Mountain in Argentina

Aracar is a large conical stratovolcano in northwestern Argentina, just east of the Chilean border. It has a main summit crater about 1–1.5 km in diameter and sometimes contains crater lakes and a secondary crater. The volcano has formed, starting during the Pliocene, on top of a lava platform and an older basement. Constructed on a base with an altitude of 4100 m, it covers a surface area of 192.4 km2 and has a volume of 148 km3. The only observed volcanic activity was a possible steam or ash plume on March 28, 1993, seen from the village of Tolar Grande about 50 km southeast of the volcano, but with no evidence of deformation of the volcano from satellite observations. Inca archeological sites are found on the volcano.

== Geology ==
Aracar is located in the Salta province, north of the Salar de Taca Taca and Arizaro and east of the Salar de Incahuasi and the Sierra de Taca Taca, close to the Chilean border.
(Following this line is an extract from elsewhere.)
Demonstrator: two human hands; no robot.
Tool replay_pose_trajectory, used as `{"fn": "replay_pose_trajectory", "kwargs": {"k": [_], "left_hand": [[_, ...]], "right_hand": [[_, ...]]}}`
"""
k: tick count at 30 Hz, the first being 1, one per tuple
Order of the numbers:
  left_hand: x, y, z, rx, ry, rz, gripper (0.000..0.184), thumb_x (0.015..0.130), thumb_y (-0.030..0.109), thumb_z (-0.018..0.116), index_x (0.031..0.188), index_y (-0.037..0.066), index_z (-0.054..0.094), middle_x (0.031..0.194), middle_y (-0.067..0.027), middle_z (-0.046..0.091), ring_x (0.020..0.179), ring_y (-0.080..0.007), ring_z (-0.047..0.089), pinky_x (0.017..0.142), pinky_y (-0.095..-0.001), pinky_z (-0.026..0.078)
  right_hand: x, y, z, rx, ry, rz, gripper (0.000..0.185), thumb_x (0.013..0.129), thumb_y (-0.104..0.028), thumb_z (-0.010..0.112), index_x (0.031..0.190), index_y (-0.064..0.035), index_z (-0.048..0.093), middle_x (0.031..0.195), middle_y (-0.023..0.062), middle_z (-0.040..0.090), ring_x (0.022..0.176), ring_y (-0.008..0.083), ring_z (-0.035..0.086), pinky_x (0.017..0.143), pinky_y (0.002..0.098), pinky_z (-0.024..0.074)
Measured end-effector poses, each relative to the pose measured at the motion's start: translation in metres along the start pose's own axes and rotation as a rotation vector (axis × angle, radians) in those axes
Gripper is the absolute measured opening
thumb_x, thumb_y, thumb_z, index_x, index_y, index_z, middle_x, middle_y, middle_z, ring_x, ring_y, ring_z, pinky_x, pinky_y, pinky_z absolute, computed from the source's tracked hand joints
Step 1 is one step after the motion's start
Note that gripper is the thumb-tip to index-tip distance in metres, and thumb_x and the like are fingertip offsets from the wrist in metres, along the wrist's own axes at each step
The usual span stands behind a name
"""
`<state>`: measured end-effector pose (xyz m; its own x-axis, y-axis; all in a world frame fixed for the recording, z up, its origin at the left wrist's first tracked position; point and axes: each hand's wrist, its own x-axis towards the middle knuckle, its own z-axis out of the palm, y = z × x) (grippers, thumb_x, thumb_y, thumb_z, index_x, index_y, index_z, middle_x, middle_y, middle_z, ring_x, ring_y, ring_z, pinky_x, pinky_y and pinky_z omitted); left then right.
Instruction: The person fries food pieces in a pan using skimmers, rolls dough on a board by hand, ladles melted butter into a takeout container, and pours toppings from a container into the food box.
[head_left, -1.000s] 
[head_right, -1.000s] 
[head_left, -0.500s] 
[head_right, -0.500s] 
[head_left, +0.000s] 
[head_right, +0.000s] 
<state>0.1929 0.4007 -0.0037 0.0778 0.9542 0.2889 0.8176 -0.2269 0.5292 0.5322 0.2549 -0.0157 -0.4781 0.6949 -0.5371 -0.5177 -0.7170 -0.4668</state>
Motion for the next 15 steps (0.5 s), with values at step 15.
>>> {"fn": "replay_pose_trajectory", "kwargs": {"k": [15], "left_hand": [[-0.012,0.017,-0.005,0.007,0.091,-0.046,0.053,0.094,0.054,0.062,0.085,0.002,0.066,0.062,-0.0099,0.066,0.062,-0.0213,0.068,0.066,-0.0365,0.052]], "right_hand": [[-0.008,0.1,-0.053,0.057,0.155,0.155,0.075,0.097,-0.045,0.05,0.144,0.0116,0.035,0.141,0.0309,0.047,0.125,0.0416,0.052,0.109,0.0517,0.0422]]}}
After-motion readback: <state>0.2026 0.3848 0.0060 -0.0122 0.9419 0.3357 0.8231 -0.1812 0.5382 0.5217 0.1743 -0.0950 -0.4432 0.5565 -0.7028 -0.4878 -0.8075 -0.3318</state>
The name is also spelled Arakar. Volcanoes in the territory rise above the endorheic sinks and landscape. Cerro Arizaro (9.0 ± 1.3 mya) is another volcano southeast of Aracar.

The basement consists of Paleozoic granites. The Laguna de Aracar Formation north of Aracar was formed by Gondwana volcanism and has been dated by K-Ar methods to be 266 ± 28 Ma old; it is associated with the Llullaillaco Unit. Tertiary sedimentary rocks in the east and arenites in the south form the rest of the basement. The volcano's height over the surrounding terrain is between 1900–2800 m from north to south.

Aracar is a polygenetic volcanic cone with a diameter of 13.5 km and a rectangular basis of 12–18 km, covering a surface area of 192.4 km2. Four lava domes extend southeast from the volcano. Grey basaltic lava flows descend from its summit, forming a gentle western flank and much steeper eastern, northern, and southern flanks. West of the main summit, a 1–1.5 km wide and several hundred meters deep crater forms Aracar's main crater. Snowmelt occasionally forms small ephemeral lakes in the main crater. A 100 m shallow 10 m deep secondary crater is surmounted by a flat semilunar 15–20 m wide surface. Small southbound andesitic lava flows are associated with the main crater. There are traces of a sector collapse in form of an irregular landslide scar and a landslide deposit, but the landslide deposit may be associated with the collapse of Pular instead. Some deep gorges cut into the volcano, and erosion has removed 1.8 km3 of rock. Moraines, mainly occurring on the volcano's eastern side, descend to 4500 m.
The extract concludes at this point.